The Home Secretary’s critics have condemned her for using the word ‘invasion’. ‘No responsible person should ever use language that risks inciting hostility and hate,’ says Amnesty International. The problem is that Braverman’s statement is essentially correct. When she asks MPs to ‘stop pretending they are all refugees in distress, the whole country knows that is not true’, she is not engaging in ‘far-right and inflammatory rhetoric’, as one SNP MP claimed. She is highlighting the failures of twenty years and counting of British government policy.
The number of migrants crossing the Channel is growing exponentially. In 2020, 8,404 people made the journey. In 2021, 28,526. This year, we are at 39,430 and counting. On Saturday alone, 1,000 migrants in two dozen boats crossed the Channel.
When we look at who is making these journeys, images of infants in wicker baskets fleeing the wicked pharaoh quickly dissolve. Nearly nine in ten of those arriving are male; 75 per cent are between the ages of 18 and 39.
Britain has lost control of its borders
When we look at where they’re coming from, we find that some 1-2 per cent of all the men in Albania have made the journey. You would have to be mad to believe that these men are so persecuted that each and every one deserves to claim asylum in the UK. To the best of my knowledge, Albania is not currently committing Pogroms against ethnic Albanians. It opened negotiations for EU membership just a few months ago.
There is a simple reason that these people want to come to Britain. Our economy is strong, work is easy to find, English is the global language. None of these are sufficient reasons to say that they should be allowed to come. Fortunately for them, the UK is a soft touch. If you pay for a boat from France, burn your papers, and say the right things, you stand a good chance of being given asylum. This is why Britain grants 76 per cent of asylum claims, compared to the EU average of 34 per cent. If you’re Albanian, your chance of getting in is 52 per cent, against just 8 per cent in France.

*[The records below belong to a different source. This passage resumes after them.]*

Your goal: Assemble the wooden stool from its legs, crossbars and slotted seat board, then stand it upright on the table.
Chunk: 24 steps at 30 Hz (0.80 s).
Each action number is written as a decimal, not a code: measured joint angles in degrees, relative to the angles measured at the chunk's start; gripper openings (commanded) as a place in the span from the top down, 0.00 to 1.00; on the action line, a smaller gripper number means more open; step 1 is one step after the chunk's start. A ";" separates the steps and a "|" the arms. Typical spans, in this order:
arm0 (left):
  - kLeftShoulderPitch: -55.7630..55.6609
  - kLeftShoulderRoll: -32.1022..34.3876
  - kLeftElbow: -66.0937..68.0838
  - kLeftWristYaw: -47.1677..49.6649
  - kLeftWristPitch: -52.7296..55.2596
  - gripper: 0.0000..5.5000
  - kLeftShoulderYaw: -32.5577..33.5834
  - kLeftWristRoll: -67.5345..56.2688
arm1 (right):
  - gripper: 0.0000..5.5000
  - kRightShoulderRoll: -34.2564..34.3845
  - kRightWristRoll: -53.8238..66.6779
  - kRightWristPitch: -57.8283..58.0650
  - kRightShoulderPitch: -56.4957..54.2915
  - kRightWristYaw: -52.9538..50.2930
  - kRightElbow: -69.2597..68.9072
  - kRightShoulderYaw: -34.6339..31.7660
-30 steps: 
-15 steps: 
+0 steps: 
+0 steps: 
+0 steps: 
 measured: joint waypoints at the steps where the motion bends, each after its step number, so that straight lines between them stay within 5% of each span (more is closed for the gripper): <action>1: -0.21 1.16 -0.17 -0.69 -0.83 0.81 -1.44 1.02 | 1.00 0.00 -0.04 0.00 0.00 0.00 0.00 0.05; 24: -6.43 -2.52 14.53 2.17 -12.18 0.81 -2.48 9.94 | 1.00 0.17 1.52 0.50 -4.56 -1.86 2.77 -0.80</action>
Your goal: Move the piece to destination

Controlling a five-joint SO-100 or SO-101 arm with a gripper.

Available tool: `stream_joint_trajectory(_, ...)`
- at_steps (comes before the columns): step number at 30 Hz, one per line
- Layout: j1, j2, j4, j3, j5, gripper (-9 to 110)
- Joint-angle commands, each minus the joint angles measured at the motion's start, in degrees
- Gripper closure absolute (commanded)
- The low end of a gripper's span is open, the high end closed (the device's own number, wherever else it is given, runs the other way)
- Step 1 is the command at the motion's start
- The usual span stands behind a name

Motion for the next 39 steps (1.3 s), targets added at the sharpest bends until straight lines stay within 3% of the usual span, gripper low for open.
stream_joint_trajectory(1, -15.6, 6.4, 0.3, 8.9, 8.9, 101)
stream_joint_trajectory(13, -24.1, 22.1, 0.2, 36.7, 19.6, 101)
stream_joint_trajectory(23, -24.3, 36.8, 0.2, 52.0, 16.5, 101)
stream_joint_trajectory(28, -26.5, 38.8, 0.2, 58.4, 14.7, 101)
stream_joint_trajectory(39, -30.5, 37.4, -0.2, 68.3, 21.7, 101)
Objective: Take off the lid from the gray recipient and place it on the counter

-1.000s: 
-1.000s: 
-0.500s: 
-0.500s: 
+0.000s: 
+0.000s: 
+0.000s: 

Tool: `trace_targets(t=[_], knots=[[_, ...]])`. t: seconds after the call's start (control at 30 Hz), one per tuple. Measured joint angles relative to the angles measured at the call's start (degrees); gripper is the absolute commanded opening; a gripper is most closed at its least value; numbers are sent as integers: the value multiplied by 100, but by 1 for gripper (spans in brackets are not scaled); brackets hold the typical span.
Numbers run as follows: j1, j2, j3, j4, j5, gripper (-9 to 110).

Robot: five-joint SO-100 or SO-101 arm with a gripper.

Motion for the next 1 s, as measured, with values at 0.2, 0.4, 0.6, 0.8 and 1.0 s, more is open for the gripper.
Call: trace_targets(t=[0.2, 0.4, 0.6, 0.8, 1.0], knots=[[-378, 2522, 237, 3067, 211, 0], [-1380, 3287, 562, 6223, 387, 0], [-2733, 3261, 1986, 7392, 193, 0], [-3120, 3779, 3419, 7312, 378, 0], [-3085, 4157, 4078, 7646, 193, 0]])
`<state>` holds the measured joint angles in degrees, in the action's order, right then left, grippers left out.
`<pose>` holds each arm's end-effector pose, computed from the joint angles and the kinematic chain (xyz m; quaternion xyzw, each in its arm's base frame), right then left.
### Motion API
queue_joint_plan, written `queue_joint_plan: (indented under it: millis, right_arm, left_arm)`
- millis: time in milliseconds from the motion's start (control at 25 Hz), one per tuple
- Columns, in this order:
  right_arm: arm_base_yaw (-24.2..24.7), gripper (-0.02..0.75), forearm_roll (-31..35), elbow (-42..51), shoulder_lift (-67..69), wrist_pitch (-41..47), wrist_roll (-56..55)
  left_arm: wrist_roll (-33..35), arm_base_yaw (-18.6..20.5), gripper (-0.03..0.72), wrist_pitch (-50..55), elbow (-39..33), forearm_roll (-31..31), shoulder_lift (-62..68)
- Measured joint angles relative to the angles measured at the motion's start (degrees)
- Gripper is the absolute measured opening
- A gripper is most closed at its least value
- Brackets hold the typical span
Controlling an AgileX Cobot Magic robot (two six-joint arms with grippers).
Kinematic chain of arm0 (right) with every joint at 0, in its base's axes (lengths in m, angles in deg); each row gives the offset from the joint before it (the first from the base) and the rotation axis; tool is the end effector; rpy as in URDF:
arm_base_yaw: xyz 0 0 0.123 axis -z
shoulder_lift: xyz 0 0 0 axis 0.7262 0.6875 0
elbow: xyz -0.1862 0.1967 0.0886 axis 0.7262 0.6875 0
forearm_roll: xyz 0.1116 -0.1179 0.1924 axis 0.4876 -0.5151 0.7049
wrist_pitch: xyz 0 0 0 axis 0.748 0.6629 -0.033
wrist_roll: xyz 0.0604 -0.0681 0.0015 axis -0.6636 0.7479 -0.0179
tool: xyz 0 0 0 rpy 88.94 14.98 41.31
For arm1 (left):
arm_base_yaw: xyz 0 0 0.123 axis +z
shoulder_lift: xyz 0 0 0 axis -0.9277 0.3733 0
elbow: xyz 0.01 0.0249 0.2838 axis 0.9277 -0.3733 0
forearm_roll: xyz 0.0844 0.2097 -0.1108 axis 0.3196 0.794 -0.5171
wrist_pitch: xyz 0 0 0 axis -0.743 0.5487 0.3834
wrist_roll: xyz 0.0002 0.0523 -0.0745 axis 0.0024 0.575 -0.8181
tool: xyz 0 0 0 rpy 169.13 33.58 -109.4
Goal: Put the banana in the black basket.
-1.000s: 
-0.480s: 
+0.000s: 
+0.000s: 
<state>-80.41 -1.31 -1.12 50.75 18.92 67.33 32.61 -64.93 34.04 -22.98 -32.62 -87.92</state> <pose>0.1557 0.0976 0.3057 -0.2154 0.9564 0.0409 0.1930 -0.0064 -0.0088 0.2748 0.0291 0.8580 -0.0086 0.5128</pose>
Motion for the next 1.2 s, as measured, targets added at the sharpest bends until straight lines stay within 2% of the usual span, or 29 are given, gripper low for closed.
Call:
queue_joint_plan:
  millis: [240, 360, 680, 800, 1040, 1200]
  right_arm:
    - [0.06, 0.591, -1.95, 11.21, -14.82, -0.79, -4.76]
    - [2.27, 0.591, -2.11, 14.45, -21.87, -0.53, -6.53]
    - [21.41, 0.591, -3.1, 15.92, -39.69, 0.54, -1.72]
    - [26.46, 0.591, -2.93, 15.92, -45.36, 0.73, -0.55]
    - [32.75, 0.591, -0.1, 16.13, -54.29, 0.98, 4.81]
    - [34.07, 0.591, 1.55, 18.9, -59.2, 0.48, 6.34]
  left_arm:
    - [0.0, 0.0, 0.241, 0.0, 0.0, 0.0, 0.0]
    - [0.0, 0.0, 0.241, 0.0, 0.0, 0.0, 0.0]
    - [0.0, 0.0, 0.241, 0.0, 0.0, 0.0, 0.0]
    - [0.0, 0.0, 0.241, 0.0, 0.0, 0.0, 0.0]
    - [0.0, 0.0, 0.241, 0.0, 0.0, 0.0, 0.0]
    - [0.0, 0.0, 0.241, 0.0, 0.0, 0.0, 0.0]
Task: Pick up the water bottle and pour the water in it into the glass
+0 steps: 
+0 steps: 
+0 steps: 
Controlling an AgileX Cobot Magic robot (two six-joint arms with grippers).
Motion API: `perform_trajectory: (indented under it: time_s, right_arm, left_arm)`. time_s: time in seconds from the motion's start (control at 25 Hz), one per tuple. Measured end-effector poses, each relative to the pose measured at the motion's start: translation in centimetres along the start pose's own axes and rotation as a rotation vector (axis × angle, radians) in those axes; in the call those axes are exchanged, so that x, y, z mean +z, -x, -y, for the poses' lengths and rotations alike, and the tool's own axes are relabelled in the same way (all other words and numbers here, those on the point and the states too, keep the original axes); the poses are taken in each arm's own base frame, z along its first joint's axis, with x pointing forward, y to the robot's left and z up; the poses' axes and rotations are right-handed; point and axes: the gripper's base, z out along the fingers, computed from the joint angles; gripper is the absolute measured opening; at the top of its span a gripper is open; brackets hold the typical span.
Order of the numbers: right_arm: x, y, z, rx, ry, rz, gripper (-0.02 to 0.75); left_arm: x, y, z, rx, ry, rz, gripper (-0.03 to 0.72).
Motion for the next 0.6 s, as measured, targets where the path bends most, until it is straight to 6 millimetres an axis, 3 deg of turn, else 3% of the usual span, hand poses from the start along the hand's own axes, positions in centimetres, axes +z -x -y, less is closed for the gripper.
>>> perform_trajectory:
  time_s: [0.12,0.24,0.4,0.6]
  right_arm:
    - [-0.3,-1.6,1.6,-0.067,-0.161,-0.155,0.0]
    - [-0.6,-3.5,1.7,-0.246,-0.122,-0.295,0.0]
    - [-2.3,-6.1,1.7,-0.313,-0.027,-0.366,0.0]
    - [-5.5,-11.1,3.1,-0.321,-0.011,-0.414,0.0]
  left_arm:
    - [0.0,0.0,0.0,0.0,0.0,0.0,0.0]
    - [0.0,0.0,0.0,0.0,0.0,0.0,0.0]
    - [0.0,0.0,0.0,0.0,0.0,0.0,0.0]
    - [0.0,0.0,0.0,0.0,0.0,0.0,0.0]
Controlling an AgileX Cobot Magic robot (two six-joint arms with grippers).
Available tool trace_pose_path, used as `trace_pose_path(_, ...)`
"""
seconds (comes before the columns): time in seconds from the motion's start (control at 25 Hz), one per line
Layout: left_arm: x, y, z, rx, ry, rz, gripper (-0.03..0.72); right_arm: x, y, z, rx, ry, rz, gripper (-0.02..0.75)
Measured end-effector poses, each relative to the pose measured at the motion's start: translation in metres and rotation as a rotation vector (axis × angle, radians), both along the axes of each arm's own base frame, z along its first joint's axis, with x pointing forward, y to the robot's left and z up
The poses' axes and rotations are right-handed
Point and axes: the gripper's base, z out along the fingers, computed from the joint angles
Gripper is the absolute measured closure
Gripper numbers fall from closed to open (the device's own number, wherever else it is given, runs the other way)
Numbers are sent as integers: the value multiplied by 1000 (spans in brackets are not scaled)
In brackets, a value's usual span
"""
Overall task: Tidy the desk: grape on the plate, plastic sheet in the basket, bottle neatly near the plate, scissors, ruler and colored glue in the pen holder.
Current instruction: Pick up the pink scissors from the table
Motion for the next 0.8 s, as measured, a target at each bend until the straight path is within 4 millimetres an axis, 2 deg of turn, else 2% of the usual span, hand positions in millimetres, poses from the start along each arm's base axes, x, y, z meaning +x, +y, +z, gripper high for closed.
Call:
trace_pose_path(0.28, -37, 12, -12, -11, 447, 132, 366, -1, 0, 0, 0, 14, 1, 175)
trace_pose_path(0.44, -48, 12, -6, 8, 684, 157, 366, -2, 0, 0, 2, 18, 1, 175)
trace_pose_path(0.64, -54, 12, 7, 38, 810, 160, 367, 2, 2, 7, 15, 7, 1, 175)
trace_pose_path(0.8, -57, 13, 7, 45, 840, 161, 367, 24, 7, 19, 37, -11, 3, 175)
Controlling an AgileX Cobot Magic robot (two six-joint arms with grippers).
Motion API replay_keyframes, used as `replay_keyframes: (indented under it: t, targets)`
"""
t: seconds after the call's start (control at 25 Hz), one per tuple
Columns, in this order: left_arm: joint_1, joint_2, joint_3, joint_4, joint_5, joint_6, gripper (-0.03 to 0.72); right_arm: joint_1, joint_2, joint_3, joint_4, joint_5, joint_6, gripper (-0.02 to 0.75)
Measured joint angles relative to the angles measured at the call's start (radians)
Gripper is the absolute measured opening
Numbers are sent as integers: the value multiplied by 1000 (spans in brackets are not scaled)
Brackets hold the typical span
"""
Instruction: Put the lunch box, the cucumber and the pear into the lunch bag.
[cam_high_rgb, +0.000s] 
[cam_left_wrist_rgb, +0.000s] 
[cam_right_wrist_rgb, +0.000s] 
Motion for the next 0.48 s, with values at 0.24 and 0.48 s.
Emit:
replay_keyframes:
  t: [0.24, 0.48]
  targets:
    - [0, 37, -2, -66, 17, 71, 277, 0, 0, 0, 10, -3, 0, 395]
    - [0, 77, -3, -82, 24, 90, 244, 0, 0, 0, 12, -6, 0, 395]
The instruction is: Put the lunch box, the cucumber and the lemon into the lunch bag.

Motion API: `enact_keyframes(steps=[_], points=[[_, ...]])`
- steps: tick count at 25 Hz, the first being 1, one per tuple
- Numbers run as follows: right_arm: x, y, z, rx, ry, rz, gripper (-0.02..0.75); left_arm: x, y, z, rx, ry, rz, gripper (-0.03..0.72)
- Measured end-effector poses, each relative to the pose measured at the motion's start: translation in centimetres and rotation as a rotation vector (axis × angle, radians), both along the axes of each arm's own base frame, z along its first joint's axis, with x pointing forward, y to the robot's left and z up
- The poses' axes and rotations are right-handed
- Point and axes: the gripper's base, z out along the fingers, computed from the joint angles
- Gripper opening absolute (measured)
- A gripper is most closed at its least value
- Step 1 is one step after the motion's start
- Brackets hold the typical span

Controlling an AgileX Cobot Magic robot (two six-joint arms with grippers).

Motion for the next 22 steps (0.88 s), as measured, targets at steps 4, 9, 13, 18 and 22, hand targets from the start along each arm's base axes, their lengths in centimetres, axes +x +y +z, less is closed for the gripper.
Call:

If this fails, remember: if at first you don’t succeed, try, try again. Perhaps, like the Liverpool suicide bomber, whose asylum claim was rejected, you might want to consider a conversion to Christianity?As a last resort, you can always rely on the sheer incompetence of the Home Office. The number of deportations has dropped steadily year after year even as the number of people arriving has risen. This isn’t because people deserve to stay; it’s because we don’t properly keep track of people arriving, and sometimes even expect them to return home voluntarily.
If you were in any doubt, this is a crisis. Britain has lost control of its borders; it can no longer say who is permitted to live here and who is not. Yet we are told by some of those currently calling for Braverman’s head the real crisis is that when these people arrive, they are not permitted to immediately begin working. What Britain needs, in their view, is another incentive for young men across the world to try crossing the Channel. And once that right to work was granted, and applications still failed from time to time, it’s not hard to guess what the next step would be: ‘the government is trying to deport your friends and colleagues’.
Or perhaps the real crisis is the lack of safe routes. Let’s take this idea more seriously than it deserves for a moment. Say tomorrow that Britain announces a new scheme: you can apply for asylum in France, your application will be processed, and, if successful, you will be put on a safe train through the tunnel to begin your new life in the UK. Exactly how long do you think it would be before people who were turned down decided to chance their arm on a trip across the Channel anyway? Remember, if your application fails, you still have a better than 50 per cent chance of just slipping away into the underground economy to earn more than you would at home.
This is not a sustainable situation. At some point, we will have to confront a simple choice: either we have borders, or we do not. On this issue, British politics is divided into two broad camps. In the first, you have the people who think a combination of open borders and institutions would give you tens of millions more Britons. In the second, you have people who think the cultural and political changes this would cause would mean you end up without a Britain at all.
Many of our politicians belong broadly to the first. Suella Braverman, and much of the rest of the country, belongs to the second. Controlled immigration can be a boon. But for it to be so, Britain needs to support it. And looking at the backlash to ‘uncontrollable’ immigration – from Brexit in the UK, to the rise of the Sweden Democrats, to Italy’s Giorgia Meloni – for that support to be in place, we need to take back control of our borders from the people smugglers.